The difference between the 25.07 and 25.07.1 loader is the expansion of the memory area used to load the kernel and modules; the kernel has grown and some systems (such as those with many devices) rely on more memory to be reserved by the loader to be able to boot the kernel. We can't revert this expansion because it actually affects a substantial number of systems.
My guess with what's happening on your system is a BIOS firmware bug where the faulting address is not reported to be reserved for ACPI system use, and it coincidentally is where the kernel got loaded into. Because it's kernel code memory, the pages are marked as read-only, so a page-fault occurred when the ACPI driver tried to write to it.
If disabling ACPI doesn't work, then another thing to try is telling the loader to add slop space, which is a memory range to add on top of the expanded space. Go into the loader prompt and issue the command below to tell it to increase it further to 256MB, so that the kernel code doesn't overlap with what ACPI is trying to access:
staging_slop 268435456 boot -v
Unfortunately,
staging_slop
is a command, so it can't be added to loader.conf.Once the pfSense is booted (even if in 24.11), can you collect the ACPI tables to help us see what resources the BIOS is access or owns?

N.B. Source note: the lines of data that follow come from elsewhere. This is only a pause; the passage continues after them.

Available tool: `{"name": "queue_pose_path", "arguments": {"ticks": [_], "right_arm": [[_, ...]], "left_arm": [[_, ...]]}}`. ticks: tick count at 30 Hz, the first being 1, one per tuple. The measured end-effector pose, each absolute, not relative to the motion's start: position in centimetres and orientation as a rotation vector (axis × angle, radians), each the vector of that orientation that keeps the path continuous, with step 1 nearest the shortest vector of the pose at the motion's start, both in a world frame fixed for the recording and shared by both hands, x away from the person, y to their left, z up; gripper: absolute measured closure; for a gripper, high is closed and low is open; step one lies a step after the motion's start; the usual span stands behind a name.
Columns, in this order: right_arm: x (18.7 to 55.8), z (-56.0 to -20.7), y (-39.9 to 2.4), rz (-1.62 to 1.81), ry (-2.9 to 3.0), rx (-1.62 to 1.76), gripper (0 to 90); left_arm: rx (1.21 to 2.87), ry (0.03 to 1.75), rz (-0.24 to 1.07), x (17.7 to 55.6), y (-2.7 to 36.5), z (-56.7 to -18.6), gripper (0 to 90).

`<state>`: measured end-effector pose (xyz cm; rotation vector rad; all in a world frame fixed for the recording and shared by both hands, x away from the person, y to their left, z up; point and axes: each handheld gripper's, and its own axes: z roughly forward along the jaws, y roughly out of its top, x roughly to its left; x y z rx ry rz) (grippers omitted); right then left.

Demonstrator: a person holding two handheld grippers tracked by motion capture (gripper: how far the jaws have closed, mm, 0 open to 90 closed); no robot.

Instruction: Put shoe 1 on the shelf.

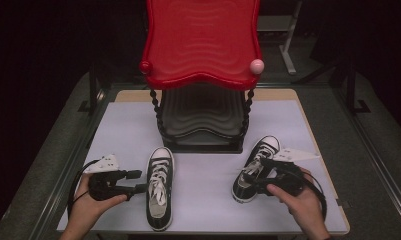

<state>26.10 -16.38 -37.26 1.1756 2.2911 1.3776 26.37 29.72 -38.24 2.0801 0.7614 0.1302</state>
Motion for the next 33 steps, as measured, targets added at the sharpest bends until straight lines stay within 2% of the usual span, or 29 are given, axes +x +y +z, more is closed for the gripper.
{"name": "queue_pose_path", "arguments": {"ticks": [5,9,12,15,18,23,28,31,33], "right_arm": [[26.6,-37.0,-12.1,1.429,2.364,1.085,17.2],[27.0,-37.2,-8.5,1.454,2.427,1.015,17.2],[27.3,-37.5,-6.1,1.46,2.463,0.962,17.3],[27.6,-37.9,-3.8,1.474,2.493,0.937,17.6],[27.8,-38.1,-2.0,1.509,2.513,0.906,22.7],[28.1,-38.9,1.4,1.541,2.57,0.839,29.4],[28.3,-39.8,3.8,1.548,2.635,0.819,32.4],[28.5,-40.4,4.4,1.515,2.663,0.799,50.9],[28.9,-40.7,4.3,1.492,2.676,0.808,54.2]], "left_arm": [[2.083,0.749,0.113,26.7,28.9,-38.9,43.3],[2.096,0.728,0.12,26.8,28.5,-39.1,50.8],[2.11,0.713,0.114,26.8,28.4,-39.3,62.0],[2.118,0.701,0.094,26.8,28.4,-39.4,77.5],[2.14,0.698,0.096,26.9,28.4,-39.7,84.4],[2.128,0.702,0.081,27.0,28.4,-39.8,86.7],[2.114,0.701,0.073,27.0,28.6,-39.8,87.0],[2.105,0.696,0.067,27.1,28.8,-39.8,87.2],[2.102,0.691,0.066,27.1,29.0,-39.8,87.2]]}}
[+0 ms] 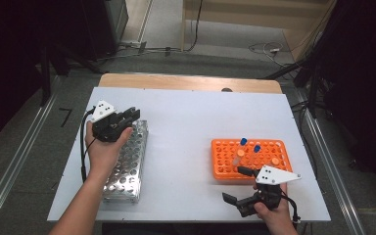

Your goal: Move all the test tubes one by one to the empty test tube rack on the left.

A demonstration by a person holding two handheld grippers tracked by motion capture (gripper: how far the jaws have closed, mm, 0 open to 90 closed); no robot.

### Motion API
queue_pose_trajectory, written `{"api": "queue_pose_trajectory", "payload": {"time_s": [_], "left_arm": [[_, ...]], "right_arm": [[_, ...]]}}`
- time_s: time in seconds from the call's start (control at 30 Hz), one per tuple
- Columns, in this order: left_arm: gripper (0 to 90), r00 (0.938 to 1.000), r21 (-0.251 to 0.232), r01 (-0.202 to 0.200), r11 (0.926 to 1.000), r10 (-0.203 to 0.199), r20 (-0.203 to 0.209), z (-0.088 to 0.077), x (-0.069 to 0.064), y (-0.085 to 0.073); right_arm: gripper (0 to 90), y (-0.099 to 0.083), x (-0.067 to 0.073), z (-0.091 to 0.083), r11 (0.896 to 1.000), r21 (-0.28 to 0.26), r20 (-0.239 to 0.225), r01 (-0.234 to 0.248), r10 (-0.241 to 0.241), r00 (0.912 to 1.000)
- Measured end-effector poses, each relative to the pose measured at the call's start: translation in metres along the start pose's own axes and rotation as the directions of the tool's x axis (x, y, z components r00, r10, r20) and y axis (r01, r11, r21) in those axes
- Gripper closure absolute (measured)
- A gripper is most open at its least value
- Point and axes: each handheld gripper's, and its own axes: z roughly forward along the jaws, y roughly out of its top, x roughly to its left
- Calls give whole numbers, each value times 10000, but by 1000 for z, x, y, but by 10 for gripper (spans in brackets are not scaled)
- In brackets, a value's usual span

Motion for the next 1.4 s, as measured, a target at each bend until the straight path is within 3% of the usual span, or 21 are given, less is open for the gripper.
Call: {"api": "queue_pose_trajectory", "payload": {"time_s": [0.5, 0.7, 0.9, 1.13, 1.4], "left_arm": [[757, 9996, 691, -280, 9972, 286, -78, 6, -2, -9], [754, 9992, 1266, -355, 9913, 373, -118, 8, -4, -11], [734, 9996, 1498, -259, 9884, 276, -94, 10, -6, -12], [492, 10000, 1321, 64, 9912, -60, -29, 4, -9, -9], [222, 9979, 708, 216, 9973, -259, 598, -17, -21, -6]], "right_arm": [[0, 0, 0, 0, 10000, -31, 46, 14, -14, 10000], [0, 0, 0, -1, 10000, -63, 82, 57, -56, 10000], [0, 0, 0, -2, 9999, -96, 114, 50, -49, 9999], [0, 2, 0, -5, 9998, -186, 117, 81, -79, 9999], [0, 6, 0, -13, 9988, -459, 239, 171, -160, 9996]]}}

acpidump -dt | gzip -c > acpi.asl.gz
-
@ldangpfng
Thank you for support!
8c2764e4-d3ec-4872-b293-5d8d26535d1a-acpi.asl.gz
I hope this helps. This is from a 25.07.1 system booted with the recommended slop. -
There it is, a memory mapped PCI config space but the firmware has not marked the memory as reserved. Instead it's still in the Conventional Memory block, which means a loader or kernel could incorrectly allocate memory into that space.
Scope (_SB.PCI0.HEC2) { Name (H2BR, 0xBFF01000) <--- Name (H2ST, 0x0B) OperationRegion (NMFS, PCI_Config, 0x40, 0x04) Field (NMFS, DWordAcc, NoLock, Preserve) { , 30, DMEN, 1, NMEN, 1 }
This is a firmware bug; it should be reported to the vendor to do the right thing with memory map. Maybe they have a BIOS update available.